Provided data Block Start

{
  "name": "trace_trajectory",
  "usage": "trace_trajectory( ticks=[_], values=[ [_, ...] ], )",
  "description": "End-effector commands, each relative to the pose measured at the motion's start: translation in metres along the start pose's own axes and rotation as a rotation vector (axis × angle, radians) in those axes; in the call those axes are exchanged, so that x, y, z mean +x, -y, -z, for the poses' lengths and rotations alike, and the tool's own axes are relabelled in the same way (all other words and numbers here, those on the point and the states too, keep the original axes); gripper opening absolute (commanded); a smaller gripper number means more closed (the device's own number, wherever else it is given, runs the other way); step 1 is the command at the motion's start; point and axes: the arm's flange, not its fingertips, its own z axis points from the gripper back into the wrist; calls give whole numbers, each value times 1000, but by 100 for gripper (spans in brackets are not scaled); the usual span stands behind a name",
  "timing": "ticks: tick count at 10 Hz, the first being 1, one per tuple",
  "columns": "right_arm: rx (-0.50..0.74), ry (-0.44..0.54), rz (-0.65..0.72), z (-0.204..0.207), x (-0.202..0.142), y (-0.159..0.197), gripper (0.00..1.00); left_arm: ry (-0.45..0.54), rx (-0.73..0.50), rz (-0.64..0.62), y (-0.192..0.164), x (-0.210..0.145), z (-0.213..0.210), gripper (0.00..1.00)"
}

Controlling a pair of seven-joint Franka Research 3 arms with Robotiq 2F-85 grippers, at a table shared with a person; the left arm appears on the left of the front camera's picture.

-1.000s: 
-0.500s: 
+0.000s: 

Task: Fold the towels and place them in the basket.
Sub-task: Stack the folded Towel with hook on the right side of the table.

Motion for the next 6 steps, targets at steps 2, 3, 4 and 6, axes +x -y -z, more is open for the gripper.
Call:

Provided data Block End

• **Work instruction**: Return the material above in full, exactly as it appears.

• **Your solution**:
{
  "name": "trace_trajectory",
  "usage": "trace_trajectory( ticks=[_], values=[ [_, ...] ], )",
  "description": "End-effector commands, each relative to the pose measured at the motion's start: translation in metres along the start pose's own axes and rotation as a rotation vector (axis × angle, radians) in those axes; in the call those axes are exchanged, so that x, y, z mean +x, -y, -z, for the poses' lengths and rotations alike, and the tool's own axes are relabelled in the same way (all other words and numbers here, those on the point and the states too, keep the original axes); gripper opening absolute (commanded); a smaller gripper number means more closed (the device's own number, wherever else it is given, runs the other way); step 1 is the command at the motion's start; point and axes: the arm's flange, not its fingertips, its own z axis points from the gripper back into the wrist; calls give whole numbers, each value times 1000, but by 100 for gripper (spans in brackets are not scaled); the usual span stands behind a name",
  "timing": "ticks: tick count at 10 Hz, the first being 1, one per tuple",
  "columns": "right_arm: rx (-0.50..0.74), ry (-0.44..0.54), rz (-0.65..0.72), z (-0.204..0.207), x (-0.202..0.142), y (-0.159..0.197), gripper (0.00..1.00); left_arm: ry (-0.45..0.54), rx (-0.73..0.50), rz (-0.64..0.62), y (-0.192..0.164), x (-0.210..0.145), z (-0.213..0.210), gripper (0.00..1.00)"
}

Controlling a pair of seven-joint Franka Research 3 arms with Robotiq 2F-85 grippers, at a table shared with a person; the left arm appears on the left of the front camera's picture.

-1.000s: 
-0.500s: 
+0.000s: 

Task: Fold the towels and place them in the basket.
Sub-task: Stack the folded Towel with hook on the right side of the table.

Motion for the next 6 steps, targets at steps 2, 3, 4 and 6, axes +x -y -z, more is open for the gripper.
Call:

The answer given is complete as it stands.